Lots of libraries are a trove of local history treasures. When a city wants to celebrate its history with a historical photograph, a visit to the library makes a lot of sense. It’s a library photo that you might have seen on the old Royal Hotel sign if you’ve driven west on Route 66 through Albuquerque’s Nob Hill neighborhood recently.
The photo shows the Nob Hill areas as it was in 1937 – empty land, with a large Nob Hill sign erected by developer D.K.B. Sellers (who is also in the photo).

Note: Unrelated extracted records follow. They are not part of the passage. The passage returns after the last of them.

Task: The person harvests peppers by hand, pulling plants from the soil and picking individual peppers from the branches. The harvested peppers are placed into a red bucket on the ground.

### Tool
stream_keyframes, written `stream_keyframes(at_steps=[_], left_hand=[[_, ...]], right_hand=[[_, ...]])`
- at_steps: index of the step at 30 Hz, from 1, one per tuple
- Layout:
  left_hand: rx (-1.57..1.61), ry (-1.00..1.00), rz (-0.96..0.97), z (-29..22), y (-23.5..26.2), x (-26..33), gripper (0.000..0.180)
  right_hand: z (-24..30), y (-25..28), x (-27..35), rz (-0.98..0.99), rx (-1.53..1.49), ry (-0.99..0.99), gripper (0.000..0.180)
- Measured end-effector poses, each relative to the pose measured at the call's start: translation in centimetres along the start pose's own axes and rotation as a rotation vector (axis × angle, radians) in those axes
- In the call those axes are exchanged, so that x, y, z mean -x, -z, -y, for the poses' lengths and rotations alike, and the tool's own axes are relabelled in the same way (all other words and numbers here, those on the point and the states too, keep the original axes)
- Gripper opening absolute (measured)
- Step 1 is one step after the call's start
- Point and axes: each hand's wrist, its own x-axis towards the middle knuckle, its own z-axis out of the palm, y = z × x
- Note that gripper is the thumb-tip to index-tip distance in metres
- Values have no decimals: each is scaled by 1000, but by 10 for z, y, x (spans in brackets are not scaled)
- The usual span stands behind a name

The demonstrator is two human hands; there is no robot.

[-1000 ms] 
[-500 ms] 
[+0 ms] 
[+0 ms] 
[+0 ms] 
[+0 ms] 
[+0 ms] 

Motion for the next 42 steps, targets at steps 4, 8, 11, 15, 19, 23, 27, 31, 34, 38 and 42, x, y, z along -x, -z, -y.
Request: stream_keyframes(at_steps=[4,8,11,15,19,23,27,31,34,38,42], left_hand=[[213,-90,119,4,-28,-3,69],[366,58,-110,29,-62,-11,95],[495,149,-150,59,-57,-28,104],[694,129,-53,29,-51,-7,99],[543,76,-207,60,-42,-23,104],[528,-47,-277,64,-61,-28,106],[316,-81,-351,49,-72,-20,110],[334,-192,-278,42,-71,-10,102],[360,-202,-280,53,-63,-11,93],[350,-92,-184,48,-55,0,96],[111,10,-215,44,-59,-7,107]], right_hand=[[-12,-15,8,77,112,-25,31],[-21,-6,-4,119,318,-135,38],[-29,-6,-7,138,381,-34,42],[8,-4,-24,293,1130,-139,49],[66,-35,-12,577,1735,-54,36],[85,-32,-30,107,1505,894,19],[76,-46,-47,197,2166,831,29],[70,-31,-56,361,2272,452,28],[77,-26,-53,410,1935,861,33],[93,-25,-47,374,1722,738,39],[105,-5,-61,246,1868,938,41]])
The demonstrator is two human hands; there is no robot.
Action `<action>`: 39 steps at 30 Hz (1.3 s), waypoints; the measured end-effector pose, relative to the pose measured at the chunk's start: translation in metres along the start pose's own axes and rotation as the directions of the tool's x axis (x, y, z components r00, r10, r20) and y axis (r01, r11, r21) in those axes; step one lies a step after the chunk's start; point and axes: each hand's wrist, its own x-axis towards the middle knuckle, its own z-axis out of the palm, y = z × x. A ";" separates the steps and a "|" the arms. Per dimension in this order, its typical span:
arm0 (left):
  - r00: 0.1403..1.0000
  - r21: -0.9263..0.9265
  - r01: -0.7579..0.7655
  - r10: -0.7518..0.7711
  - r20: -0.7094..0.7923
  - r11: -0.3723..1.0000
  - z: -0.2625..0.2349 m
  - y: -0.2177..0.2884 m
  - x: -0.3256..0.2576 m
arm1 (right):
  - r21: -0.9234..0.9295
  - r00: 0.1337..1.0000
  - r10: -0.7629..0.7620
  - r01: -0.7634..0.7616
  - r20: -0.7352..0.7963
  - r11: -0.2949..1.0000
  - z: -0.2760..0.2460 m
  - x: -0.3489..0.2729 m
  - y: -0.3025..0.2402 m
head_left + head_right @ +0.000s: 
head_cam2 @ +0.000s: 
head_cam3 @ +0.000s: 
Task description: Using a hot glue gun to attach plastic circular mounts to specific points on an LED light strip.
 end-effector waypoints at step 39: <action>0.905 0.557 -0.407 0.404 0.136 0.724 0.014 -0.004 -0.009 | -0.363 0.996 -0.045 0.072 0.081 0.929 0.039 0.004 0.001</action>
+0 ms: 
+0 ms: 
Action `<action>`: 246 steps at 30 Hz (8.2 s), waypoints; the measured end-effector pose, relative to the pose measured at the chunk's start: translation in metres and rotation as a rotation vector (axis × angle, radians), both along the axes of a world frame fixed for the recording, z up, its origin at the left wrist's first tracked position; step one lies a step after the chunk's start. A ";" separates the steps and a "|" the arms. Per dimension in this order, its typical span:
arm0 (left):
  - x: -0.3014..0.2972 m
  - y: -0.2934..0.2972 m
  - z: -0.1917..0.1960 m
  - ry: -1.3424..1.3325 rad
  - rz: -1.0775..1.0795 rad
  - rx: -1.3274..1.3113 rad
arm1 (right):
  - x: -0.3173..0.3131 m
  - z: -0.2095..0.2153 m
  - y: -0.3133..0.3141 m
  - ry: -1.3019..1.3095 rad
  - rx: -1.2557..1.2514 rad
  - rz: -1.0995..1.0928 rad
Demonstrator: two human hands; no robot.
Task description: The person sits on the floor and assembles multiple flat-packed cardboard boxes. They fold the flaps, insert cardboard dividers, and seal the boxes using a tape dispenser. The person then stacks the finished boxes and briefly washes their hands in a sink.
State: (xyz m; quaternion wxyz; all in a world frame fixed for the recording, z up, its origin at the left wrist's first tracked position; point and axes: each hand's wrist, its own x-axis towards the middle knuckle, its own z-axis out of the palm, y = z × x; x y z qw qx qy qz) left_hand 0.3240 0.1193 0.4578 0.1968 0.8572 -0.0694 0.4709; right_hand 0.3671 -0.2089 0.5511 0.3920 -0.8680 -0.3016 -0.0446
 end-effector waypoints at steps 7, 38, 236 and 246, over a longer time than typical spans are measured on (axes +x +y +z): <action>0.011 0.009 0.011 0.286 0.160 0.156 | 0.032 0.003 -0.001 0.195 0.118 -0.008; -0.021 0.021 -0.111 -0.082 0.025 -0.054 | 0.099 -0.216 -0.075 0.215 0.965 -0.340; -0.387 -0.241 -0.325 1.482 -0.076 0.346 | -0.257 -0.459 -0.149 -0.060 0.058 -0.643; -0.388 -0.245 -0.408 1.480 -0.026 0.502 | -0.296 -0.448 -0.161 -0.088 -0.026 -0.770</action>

What makes this sign great, though, is what you see when you are heading east: the back of the sign shows the back of the photo, including the Albuquerque Public Library’s property stamp, a handwritten description of the photo, and even some sort of property or classification number:
Showing the back side of the photograph does two important things. First, it tells people about the subject of the photograph in a more engaging way than printing the information beneath the photo would. Second, in an age where photography is taken for granted, the stamps and notes give the context that this is a photo that is deliberately being preserved, and that it takes time effort, and commitment.
Only seeing the front of the photo, I wouldn’t give any thought as to how it wound up on the hotel sign. Seeing the note, I imagine a researcher looking through a box of old photos, and thinking “this one!” as he or she makes the perfect find.
It also reminds us of the role of the library in the community – important things go there, and people find things there.
It makes me smile every time I head East on Central.